**PROBLEM DETAILS**
The response should hold every record from the listing that follows, verbatim, and no pictures.

****************

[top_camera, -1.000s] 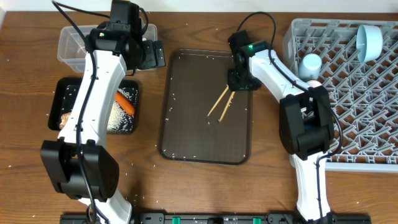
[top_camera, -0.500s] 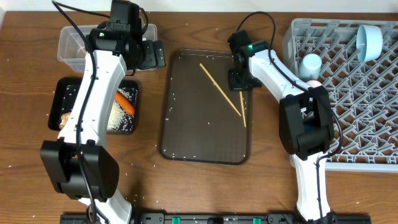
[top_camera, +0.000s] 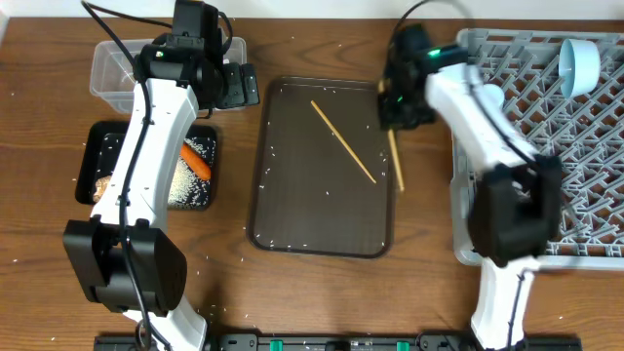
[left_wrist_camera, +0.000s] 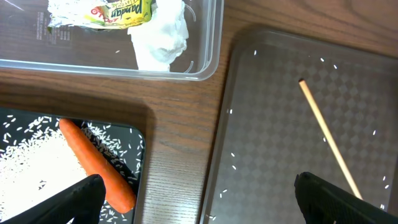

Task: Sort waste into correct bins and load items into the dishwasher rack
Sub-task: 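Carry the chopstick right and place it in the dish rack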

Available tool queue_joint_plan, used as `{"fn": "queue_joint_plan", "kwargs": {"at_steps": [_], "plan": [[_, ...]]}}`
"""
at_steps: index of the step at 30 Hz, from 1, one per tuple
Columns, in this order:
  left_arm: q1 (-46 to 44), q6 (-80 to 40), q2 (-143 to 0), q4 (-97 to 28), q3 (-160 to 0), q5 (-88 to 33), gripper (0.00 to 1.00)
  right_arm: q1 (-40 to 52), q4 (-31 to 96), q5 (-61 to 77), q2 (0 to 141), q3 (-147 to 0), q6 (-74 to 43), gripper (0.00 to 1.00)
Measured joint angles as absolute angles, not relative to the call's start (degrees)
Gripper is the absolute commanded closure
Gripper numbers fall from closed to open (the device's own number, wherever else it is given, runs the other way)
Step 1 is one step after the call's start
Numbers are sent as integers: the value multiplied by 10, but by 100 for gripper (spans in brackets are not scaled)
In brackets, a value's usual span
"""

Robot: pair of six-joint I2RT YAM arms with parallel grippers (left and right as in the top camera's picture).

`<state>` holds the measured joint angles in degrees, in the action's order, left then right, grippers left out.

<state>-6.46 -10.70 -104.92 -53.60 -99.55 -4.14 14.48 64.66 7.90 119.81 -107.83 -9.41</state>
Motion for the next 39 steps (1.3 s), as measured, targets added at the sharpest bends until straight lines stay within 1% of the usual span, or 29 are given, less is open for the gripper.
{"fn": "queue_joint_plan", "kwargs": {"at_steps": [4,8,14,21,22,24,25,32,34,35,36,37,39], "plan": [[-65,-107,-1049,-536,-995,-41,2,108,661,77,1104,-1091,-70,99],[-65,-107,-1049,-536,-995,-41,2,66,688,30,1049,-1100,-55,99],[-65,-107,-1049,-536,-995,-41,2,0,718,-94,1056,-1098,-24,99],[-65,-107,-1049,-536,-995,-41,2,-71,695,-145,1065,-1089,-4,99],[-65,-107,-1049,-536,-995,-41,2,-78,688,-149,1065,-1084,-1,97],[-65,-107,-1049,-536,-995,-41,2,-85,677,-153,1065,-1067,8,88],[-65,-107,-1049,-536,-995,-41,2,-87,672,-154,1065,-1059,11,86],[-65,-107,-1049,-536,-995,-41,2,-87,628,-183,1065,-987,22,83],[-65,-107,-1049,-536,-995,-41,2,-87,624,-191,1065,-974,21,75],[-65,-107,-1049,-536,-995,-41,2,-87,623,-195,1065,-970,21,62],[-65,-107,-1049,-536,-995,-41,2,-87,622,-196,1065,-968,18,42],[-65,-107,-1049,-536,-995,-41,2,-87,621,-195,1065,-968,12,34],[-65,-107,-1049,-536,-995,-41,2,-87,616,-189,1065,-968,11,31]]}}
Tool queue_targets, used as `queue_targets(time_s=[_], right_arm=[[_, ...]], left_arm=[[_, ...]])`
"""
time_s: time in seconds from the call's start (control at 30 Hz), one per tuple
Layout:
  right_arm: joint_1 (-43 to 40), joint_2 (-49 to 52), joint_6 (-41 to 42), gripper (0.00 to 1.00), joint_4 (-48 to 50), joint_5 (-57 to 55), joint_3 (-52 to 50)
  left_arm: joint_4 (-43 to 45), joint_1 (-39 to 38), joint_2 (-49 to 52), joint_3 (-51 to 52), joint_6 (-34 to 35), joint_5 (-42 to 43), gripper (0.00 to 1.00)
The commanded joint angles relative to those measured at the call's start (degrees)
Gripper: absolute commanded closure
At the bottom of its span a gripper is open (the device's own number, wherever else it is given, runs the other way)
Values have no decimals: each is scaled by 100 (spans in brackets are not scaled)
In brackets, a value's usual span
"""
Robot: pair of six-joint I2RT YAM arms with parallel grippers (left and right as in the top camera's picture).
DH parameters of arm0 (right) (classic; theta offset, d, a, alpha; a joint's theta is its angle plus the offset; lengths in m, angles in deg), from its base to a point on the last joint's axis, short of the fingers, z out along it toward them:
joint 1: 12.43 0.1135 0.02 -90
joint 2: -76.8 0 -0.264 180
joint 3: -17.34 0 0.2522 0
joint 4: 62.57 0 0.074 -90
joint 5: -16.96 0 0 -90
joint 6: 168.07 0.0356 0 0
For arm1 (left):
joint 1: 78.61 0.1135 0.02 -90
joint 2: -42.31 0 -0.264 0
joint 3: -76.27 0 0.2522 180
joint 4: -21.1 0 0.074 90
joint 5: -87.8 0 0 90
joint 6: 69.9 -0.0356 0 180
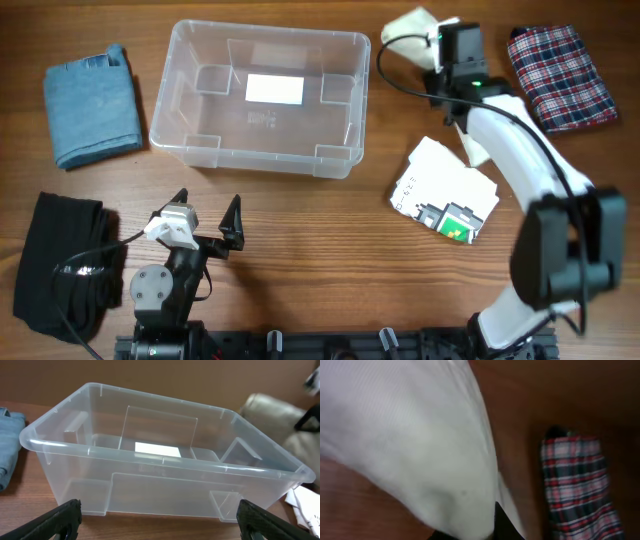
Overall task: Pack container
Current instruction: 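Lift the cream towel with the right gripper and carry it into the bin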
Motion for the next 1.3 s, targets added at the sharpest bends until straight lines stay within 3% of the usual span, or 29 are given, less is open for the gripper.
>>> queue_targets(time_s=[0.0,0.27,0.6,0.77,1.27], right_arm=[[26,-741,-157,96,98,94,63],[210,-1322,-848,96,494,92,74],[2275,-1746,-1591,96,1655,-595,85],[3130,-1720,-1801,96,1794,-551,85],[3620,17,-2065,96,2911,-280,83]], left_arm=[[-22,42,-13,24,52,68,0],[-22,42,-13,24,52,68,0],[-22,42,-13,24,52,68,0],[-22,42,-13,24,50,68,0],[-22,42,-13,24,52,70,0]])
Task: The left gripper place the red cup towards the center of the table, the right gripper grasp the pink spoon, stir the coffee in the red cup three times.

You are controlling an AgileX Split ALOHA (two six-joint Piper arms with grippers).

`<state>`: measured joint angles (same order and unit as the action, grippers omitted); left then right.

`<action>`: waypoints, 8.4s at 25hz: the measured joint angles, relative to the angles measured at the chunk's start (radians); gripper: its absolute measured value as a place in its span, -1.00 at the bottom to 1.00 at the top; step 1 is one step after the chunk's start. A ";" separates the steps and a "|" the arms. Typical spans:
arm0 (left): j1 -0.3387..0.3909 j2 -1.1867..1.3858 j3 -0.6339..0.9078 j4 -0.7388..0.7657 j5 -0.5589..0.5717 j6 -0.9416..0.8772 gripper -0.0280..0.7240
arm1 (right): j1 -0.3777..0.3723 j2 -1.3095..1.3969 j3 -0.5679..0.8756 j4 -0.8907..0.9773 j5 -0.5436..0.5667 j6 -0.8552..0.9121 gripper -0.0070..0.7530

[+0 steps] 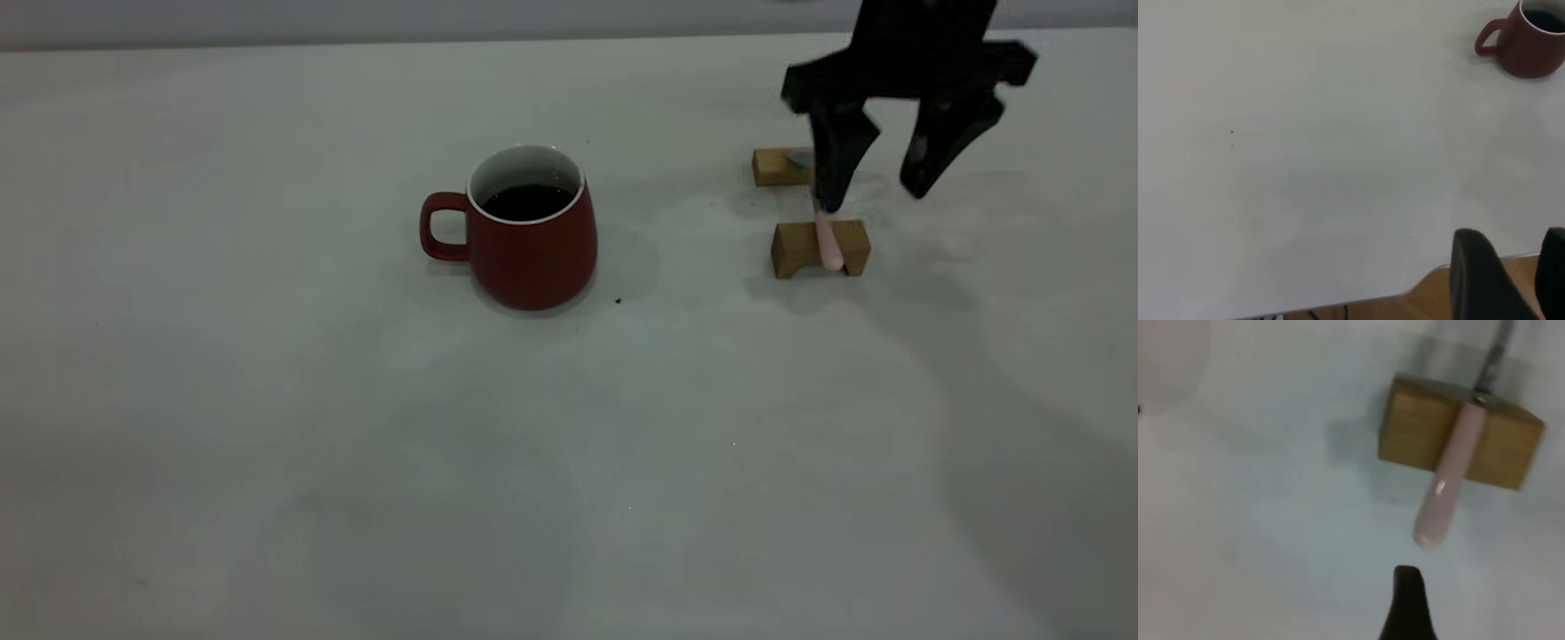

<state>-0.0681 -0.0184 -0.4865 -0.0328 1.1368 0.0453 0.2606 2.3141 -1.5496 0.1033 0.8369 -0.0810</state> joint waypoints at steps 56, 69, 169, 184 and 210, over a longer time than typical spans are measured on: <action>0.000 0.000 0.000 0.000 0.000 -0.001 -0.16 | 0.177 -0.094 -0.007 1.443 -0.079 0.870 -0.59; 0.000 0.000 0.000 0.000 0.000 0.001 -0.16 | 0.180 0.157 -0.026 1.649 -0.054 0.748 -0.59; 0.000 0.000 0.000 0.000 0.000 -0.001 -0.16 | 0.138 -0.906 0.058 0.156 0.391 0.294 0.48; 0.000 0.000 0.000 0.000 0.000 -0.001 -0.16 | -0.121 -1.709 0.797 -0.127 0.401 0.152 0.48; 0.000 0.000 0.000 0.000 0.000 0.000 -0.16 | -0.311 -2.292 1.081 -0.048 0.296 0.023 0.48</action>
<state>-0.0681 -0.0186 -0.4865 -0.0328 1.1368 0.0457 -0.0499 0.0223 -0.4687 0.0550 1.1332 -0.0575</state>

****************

**EXERCISE ANSWER**
[top_camera, -1.000s] 
[top_camera, -0.500s] 
[top_camera, +0.000s] 
[left_wrist_camera, +0.000s] 

Task: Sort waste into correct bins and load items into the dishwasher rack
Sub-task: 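Carry the chopstick right and place it in the dish rack
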
Available tool queue_joint_plan, used as `{"fn": "queue_joint_plan", "kwargs": {"at_steps": [_], "plan": [[_, ...]]}}`
"""
at_steps: index of the step at 30 Hz, from 1, one per tuple
Columns, in this order:
  left_arm: q1 (-46 to 44), q6 (-80 to 40), q2 (-143 to 0), q4 (-97 to 28), q3 (-160 to 0), q5 (-88 to 33), gripper (0.00 to 1.00)
  right_arm: q1 (-40 to 52), q4 (-31 to 96), q5 (-61 to 77), q2 (0 to 141), q3 (-147 to 0), q6 (-74 to 43), gripper (0.00 to 1.00)
Measured joint angles as absolute angles, not relative to the call's start (degrees)
Gripper is the absolute commanded closure
Gripper numbers fall from closed to open (the device's own number, wherever else it is given, runs the other way)
Step 1 is one step after the call's start
Numbers are sent as integers: the value multiplied by 10, but by 100 for gripper (spans in brackets are not scaled)
In brackets, a value's usual span
"""

Robot: pair of six-joint I2RT YAM arms with parallel grippers (left and right as in the top camera's picture).

`<state>` holds the measured joint angles in degrees, in the action's order, left then right, grippers left out.

<state>-6.46 -10.70 -104.92 -53.60 -99.55 -4.14 14.48 64.66 7.90 119.81 -107.83 -9.41</state>
Motion for the next 39 steps (1.3 s), as measured, targets added at the sharpest bends until straight lines stay within 1% of the usual span, or 29 are given, less is open for the gripper.
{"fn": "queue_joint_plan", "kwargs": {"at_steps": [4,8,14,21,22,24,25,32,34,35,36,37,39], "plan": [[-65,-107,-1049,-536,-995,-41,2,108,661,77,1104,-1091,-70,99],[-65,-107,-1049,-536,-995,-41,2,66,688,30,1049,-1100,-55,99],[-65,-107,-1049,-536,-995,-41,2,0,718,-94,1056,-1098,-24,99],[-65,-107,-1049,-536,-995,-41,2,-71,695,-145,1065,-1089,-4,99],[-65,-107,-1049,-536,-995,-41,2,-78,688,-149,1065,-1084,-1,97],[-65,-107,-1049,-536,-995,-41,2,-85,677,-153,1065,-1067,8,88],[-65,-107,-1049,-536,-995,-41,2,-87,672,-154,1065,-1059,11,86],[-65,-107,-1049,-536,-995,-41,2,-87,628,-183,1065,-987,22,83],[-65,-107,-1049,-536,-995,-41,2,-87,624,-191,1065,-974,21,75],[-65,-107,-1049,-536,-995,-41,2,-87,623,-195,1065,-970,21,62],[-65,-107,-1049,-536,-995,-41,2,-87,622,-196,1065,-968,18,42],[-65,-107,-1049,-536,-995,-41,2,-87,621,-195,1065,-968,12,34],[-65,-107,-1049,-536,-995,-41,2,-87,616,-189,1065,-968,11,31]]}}
Tool queue_targets, used as `queue_targets(time_s=[_], right_arm=[[_, ...]], left_arm=[[_, ...]])`
"""
time_s: time in seconds from the call's start (control at 30 Hz), one per tuple
Layout:
  right_arm: joint_1 (-43 to 40), joint_2 (-49 to 52), joint_6 (-41 to 42), gripper (0.00 to 1.00), joint_4 (-48 to 50), joint_5 (-57 to 55), joint_3 (-52 to 50)
  left_arm: joint_4 (-43 to 45), joint_1 (-39 to 38), joint_2 (-49 to 52), joint_3 (-51 to 52), joint_6 (-34 to 35), joint_5 (-42 to 43), gripper (0.00 to 1.00)
The commanded joint angles relative to those measured at the call's start (degrees)
Gripper: absolute commanded closure
At the bottom of its span a gripper is open (the device's own number, wherever else it is given, runs the other way)
Values have no decimals: each is scaled by 100 (spans in brackets are not scaled)
In brackets, a value's usual span
"""
Robot: pair of six-joint I2RT YAM arms with parallel grippers (left and right as in the top camera's picture).
DH parameters of arm0 (right) (classic; theta offset, d, a, alpha; a joint's theta is its angle plus the offset; lengths in m, angles in deg), from its base to a point on the last joint's axis, short of the fingers, z out along it toward them:
joint 1: 12.43 0.1135 0.02 -90
joint 2: -76.8 0 -0.264 180
joint 3: -17.34 0 0.2522 0
joint 4: 62.57 0 0.074 -90
joint 5: -16.96 0 0 -90
joint 6: 168.07 0.0356 0 0
For arm1 (left):
joint 1: 78.61 0.1135 0.02 -90
joint 2: -42.31 0 -0.264 0
joint 3: -76.27 0 0.2522 180
joint 4: -21.1 0 0.074 90
joint 5: -87.8 0 0 90
joint 6: 69.9 -0.0356 0 180
Overall task: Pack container
Current instruction: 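Lift the cream towel with the right gripper and carry it into the bin
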Motion for the next 1.3 s, targets added at the sharpest bends until straight lines stay within 3% of the usual span, or 29 are given, less is open for the gripper.
>>> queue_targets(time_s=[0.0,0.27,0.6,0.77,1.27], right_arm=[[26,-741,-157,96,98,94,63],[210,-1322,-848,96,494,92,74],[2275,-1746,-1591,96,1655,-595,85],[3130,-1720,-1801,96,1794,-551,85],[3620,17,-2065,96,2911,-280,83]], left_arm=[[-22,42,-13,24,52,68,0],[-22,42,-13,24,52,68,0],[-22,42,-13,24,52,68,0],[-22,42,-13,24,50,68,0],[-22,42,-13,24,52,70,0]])
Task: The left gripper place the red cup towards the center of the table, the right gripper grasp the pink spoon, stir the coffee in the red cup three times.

You are controlling an AgileX Split ALOHA (two six-joint Piper arms with grippers).

`<state>`: measured joint angles (same order and unit as the action, grippers omitted); left then right.

`<action>`: waypoints, 8.4s at 25hz: the measured joint angles, relative to the angles measured at the chunk's start (radians); gripper: its absolute measured value as a place in its span, -1.00 at the bottom to 1.00 at the top; step 1 is one step after the chunk's start. A ";" separates the steps and a "|" the arms. Typical spans:
arm0 (left): j1 -0.3387..0.3909 j2 -1.1867..1.3858 j3 -0.6339..0.9078 j4 -0.7388..0.7657 j5 -0.5589..0.5717 j6 -0.9416..0.8772 gripper -0.0280..0.7240
arm1 (right): j1 -0.3777..0.3723 j2 -1.3095..1.3969 j3 -0.5679..0.8756 j4 -0.8907..0.9773 j5 -0.5436..0.5667 j6 -0.8552..0.9121 gripper -0.0070..0.7530

[+0 steps] 

<state>-0.0681 -0.0184 -0.4865 -0.0328 1.1368 0.0453 0.2606 2.3141 -1.5496 0.1033 0.8369 -0.0810</state> joint waypoints at steps 56, 69, 169, 184 and 210, over a longer time than typical spans are measured on: <action>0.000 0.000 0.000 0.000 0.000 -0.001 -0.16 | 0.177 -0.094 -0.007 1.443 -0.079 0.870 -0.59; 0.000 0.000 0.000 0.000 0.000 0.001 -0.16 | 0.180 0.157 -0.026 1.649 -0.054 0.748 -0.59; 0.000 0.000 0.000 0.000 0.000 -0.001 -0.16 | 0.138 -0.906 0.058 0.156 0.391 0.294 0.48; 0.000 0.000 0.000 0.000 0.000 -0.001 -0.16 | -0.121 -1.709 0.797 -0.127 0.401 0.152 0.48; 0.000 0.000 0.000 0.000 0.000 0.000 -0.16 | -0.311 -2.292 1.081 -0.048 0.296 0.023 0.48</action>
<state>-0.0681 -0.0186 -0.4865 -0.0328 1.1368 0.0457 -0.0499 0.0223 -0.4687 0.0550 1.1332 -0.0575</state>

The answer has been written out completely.